_Your assignment_
Where the string "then" appears in a line of the material below, copy that line.
──────
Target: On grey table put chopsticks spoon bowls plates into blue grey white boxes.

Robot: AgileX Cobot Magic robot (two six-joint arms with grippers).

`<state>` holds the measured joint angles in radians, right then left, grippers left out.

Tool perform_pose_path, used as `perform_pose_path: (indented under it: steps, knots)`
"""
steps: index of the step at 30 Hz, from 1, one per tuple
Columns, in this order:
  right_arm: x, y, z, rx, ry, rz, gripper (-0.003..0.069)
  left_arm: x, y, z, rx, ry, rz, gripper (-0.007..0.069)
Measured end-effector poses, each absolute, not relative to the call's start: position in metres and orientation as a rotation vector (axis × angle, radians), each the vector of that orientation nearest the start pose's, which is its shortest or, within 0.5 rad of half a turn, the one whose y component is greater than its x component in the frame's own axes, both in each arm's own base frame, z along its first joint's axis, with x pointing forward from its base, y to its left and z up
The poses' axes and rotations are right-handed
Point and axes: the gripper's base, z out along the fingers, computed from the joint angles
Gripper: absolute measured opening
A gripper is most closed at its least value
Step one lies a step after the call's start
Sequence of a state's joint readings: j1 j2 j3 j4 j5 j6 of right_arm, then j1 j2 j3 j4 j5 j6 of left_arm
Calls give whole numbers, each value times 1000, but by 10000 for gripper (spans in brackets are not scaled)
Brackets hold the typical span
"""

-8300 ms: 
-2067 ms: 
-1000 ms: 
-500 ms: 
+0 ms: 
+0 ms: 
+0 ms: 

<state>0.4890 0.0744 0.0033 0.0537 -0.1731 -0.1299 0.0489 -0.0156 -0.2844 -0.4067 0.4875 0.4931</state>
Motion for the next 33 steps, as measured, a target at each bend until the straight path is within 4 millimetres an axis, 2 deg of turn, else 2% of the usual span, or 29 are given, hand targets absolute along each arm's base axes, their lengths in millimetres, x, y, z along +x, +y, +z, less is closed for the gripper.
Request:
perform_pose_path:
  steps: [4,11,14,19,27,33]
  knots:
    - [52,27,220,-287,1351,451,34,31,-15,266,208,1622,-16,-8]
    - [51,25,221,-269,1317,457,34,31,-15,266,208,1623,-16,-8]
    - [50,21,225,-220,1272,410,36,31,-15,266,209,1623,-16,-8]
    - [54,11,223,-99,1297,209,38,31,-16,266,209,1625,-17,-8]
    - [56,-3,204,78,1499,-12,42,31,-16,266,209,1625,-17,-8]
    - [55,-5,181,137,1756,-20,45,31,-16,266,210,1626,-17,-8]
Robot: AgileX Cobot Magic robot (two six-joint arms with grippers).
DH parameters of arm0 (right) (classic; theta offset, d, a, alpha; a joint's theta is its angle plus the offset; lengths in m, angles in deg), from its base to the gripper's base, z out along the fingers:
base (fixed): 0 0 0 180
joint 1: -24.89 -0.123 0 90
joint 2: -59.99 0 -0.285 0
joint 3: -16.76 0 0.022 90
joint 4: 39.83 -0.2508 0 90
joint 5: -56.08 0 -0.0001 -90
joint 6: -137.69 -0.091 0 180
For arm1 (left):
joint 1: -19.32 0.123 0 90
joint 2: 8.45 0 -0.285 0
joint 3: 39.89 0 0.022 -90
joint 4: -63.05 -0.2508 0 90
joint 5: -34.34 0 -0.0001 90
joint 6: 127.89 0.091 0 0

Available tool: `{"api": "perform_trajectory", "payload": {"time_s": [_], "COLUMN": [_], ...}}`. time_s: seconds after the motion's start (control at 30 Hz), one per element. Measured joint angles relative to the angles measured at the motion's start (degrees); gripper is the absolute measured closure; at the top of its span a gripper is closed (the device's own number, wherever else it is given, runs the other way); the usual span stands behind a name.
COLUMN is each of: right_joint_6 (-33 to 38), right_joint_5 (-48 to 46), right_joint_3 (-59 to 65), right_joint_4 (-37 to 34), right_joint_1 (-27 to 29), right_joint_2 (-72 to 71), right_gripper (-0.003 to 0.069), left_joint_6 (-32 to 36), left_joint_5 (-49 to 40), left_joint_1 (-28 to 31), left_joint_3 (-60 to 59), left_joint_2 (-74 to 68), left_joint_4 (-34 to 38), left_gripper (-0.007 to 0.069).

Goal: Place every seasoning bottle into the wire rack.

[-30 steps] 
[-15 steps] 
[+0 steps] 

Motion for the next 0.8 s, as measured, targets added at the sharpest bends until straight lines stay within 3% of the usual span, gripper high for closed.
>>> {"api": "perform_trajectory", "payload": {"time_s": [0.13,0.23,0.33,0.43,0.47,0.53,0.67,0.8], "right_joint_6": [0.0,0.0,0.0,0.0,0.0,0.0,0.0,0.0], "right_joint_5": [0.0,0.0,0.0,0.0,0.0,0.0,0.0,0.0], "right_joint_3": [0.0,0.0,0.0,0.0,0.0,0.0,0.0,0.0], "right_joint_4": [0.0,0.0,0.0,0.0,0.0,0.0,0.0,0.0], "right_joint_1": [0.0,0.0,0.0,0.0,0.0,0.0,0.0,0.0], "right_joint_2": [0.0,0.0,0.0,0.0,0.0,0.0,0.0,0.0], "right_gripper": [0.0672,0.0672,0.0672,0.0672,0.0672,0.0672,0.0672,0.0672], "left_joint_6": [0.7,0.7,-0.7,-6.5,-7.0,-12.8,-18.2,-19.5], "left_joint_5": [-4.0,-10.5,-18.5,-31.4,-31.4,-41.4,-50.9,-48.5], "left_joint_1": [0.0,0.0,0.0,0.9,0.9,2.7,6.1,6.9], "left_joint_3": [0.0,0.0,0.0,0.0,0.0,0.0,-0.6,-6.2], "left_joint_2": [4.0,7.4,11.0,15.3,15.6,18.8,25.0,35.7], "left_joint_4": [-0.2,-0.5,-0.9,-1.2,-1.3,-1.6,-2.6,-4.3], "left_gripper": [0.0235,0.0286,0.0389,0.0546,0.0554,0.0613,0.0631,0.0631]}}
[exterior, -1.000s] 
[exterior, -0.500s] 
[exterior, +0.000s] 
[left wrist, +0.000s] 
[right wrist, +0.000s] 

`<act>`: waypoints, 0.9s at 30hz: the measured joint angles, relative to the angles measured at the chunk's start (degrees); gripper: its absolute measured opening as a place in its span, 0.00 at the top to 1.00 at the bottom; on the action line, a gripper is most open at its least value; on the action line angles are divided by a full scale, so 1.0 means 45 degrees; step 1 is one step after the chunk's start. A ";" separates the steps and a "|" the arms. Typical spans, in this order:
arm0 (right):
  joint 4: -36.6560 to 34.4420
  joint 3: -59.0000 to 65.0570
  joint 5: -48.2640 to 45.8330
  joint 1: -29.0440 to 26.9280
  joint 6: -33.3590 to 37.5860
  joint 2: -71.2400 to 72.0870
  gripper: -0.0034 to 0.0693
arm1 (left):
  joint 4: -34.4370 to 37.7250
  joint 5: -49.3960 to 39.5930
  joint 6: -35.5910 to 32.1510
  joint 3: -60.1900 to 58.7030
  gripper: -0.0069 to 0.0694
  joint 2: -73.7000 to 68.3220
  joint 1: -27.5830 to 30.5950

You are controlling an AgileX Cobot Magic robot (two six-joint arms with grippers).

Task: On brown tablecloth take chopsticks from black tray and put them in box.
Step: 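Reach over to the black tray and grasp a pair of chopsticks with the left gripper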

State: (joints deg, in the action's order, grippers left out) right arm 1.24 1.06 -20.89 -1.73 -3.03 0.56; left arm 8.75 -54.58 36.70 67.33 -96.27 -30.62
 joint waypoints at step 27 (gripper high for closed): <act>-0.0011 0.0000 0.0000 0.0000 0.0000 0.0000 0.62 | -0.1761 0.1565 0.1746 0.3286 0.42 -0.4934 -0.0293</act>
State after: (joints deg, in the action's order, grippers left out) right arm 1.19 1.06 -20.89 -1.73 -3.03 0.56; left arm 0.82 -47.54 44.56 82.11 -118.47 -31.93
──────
_Reply_
`<state>` holds the measured joint angles in radians, right then left, grippers left out.
Sequence of a state's joint readings: j1 j2 j3 j4 j5 j6 of right_arm, then j1 j2 j3 j4 j5 j6 of left_arm

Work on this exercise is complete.